Keri VanCamp, Director of the Preserve at Vassar–in collaboration with Jen Rubbo, Director of the Environmental Cooperative; Dean Jaeger, Grounds Manager; Evan Lasher, Grounds Foreman; and Ethan Skuches, Vassar-Kenauk Conservation Fellow–was selected by the Partners for Climate Action (PCA) for an Ecological Restoration Grant. Funded through PCA’s fiscal sponsor, the New World Foundation (NWF), this grant will support creative and engaging ways to support pollinators through native meadow restoration in the Hudson Valley bioregion.

As part of a larger project aimed at reimagining the entrance to the Preserve, this project will focus on the restoration of 4.2 acres of degraded old field to a native meadow. The section of the old field that will be restored currently has a mix of native grasses and forbs, but there is a widespread population of spotted knapweed (Centaurea Stoebe). The site will be prepared using methods commonly used to deplete an undesirable seed bank, and the purchase of a tiller will ensure the capacity to do additional meadow restoration work in the future.

Following site preparation, the site will be drill seeded with the sunny dry native seed mix, supplemented with locally collected seed to improve the species and genetic diversity. The project team is currently collaborating with a number of local sites on seed collection for a native plant propagation program; they will collect seed on site and at partner organizations to improve the diversity of the seed mix and conduct outreach and education about restoration efforts.
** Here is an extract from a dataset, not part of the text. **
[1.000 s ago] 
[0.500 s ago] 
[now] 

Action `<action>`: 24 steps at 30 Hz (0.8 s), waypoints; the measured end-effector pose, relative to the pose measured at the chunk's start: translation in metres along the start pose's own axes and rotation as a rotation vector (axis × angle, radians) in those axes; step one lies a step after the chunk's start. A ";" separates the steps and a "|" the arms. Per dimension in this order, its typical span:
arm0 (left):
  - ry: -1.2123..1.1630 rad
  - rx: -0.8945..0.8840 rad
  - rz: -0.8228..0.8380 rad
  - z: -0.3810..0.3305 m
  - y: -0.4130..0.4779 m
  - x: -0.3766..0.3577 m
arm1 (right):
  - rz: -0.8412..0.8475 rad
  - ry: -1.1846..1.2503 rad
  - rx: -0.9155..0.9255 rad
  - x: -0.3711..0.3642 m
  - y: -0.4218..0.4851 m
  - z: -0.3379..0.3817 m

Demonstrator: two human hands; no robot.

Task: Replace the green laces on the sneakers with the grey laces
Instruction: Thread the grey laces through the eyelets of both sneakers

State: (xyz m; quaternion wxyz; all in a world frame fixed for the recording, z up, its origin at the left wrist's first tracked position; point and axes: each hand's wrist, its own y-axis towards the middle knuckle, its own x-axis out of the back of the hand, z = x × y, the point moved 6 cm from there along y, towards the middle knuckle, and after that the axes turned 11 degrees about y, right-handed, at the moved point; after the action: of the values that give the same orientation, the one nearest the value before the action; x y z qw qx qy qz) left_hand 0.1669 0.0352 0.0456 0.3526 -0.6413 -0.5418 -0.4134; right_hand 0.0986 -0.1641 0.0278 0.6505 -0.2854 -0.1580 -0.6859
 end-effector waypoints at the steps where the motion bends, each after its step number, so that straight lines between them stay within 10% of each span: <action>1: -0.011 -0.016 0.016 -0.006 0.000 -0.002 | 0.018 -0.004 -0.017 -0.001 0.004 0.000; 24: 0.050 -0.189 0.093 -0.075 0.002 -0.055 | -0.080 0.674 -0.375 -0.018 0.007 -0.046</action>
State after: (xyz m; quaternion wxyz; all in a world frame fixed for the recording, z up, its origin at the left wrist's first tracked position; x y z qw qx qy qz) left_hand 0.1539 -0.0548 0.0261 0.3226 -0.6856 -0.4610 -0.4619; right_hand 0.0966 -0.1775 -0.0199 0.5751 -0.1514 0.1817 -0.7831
By restoring the meadows at the entrance to the Preserve, the team is placing ecological restoration in a high-visibility area that has the potential for in-person engagement; signs along each pedestrian path will tell the story of the restoration to visitors entering the Preserve, and the restoration will be documented through the Chronolog, which was installed during a 2023 Riparian Buffer Restoration Project to help engage citizen scientists in the documentation of the restoration of the site through time lapse photography.